Graeme shook his head. He adjusted his glasses as he turned from side to side, as though asking the audience to consider how unreasonable I was being.
“But you don’t have any evidence. You have—you have this story.
You can’t prove I was ever in Robert’s room.
Yes, Simona backed out of her deal. And yes, Doorstopper went out of business. But I wouldn’t kill someone over it.”
“You would,” I said. “And you did.”
“You can’t prove it.” Graeme’s voice grew shrill.
“You can’t prove I did any of it, that I went anywhere near Steven or Vivienne.
Even if I’d wanted to, I wouldn’t have time.
I’ve been busy. Do you know how hard it is to run a conference?
” He looked around again, wiping sweat from his forehead; hardened faces stared back at him. “You don’t have any proof!”
“I do, actually,” I said. “You made a mistake—well, in all fairness, it wasn’t actually a mistake so much as bad luck. You couldn’t have expected Vivienne to do what she did. And you did try to fix it, but by then, it was too late.”
“You don’t—” Graeme started.
I pulled the schedule out of my pocket, the one Vivienne had given me—the one with her phone number written on it.
I’d taken the time to put it in a plastic bag, and I held it up now as I addressed everyone in the ballroom.
“This is the conference schedule. It’s Vivienne’s—you know it’s hers because she wrote her phone number on it, and her handwriting can be verified.
Her fingerprints will be on it. And, importantly, so will Graeme’s.
If you’ve got your conference schedule with you, take a look at Thursday night. ”
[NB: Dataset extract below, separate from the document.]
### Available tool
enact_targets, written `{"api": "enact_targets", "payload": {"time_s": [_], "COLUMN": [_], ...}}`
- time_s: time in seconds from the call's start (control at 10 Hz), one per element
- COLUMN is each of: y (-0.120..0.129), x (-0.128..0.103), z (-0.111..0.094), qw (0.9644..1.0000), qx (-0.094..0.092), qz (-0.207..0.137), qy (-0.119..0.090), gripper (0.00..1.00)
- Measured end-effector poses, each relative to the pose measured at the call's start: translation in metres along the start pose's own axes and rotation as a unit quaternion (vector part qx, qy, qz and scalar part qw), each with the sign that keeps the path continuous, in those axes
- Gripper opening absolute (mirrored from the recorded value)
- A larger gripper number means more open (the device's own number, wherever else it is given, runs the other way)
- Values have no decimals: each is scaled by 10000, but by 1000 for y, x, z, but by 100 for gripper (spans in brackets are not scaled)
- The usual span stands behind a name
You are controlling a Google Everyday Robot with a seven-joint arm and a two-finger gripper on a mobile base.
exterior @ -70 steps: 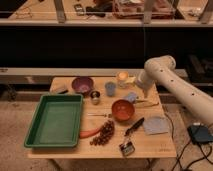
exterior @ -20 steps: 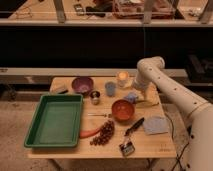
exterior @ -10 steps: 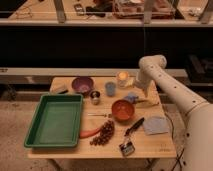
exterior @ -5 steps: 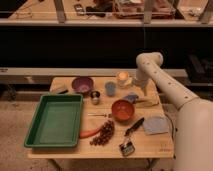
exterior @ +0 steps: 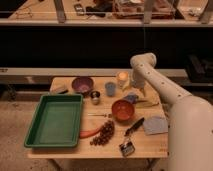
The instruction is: Wipe tray with sponge
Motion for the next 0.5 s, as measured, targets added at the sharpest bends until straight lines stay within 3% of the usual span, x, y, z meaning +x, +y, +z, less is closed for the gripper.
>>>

The rustling of hundreds of conference programs filled the ballroom.
Graeme’s color was grayish yellow, somewhere between passing out and jaundice, and he darted furtive glances around the room.
“On the schedule of events for Thursday,” I said, giving the paper a wave, “we’ve got registration from three until eight.
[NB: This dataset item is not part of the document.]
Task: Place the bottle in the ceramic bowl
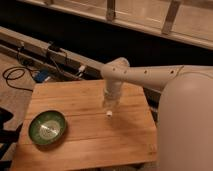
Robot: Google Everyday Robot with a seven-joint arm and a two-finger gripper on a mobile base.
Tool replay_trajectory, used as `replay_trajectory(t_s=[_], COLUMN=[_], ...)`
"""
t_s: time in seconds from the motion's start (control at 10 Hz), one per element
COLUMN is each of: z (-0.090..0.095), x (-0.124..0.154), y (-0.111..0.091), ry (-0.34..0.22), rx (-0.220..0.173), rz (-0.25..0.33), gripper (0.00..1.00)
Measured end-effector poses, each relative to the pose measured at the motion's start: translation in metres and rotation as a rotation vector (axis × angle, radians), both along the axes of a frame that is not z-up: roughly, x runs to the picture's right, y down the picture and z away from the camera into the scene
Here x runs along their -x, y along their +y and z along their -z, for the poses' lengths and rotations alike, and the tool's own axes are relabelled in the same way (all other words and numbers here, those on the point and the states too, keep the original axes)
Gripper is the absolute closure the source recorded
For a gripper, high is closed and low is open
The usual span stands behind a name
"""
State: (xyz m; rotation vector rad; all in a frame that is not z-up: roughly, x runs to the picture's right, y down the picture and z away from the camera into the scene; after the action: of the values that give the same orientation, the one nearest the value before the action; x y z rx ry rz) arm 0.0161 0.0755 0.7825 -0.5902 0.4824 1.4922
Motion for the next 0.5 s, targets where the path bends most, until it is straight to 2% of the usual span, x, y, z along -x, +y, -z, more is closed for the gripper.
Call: replay_trajectory(t_s=[0.1,0.2,0.3,0.5], z=[0.009,0.020,0.026,0.035], x=[0.016,0.042,0.064,0.098], y=[-0.012,-0.023,-0.027,-0.025], ry=[-0.037,-0.094,-0.148,-0.244], rx=[-0.027,-0.057,-0.074,-0.095], rz=[0.039,0.102,0.156,0.224], gripper=[1.00,1.00,1.00,1.00])
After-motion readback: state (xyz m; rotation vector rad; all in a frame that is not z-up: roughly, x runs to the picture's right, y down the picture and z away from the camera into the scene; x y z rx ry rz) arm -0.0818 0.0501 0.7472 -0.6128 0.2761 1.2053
There’s session one at four, session two at five, and then one-on-one meetings with authors and agents from six until eight at the grotto.
And let’s see—Vivienne’s first one-on-one is with Dashiell Dawson Dane. ”
“That’s wrong!” It was the woman with the tote, and she was waving her program frantically overhead. “The one-on-ones didn’t start until seven!”
A massive man with a huge beard shot to his feet. “And it doesn’t say anything about the grotto!”
A woman with her hair in curlers—yes, in curlers—got on top of her chair. She was holding a pen like she meant to stab someone with it, and she shouted, “And they don’t list individual meetings!”
“That’s right,” I said. “Graeme changed it.” I turned to Graeme.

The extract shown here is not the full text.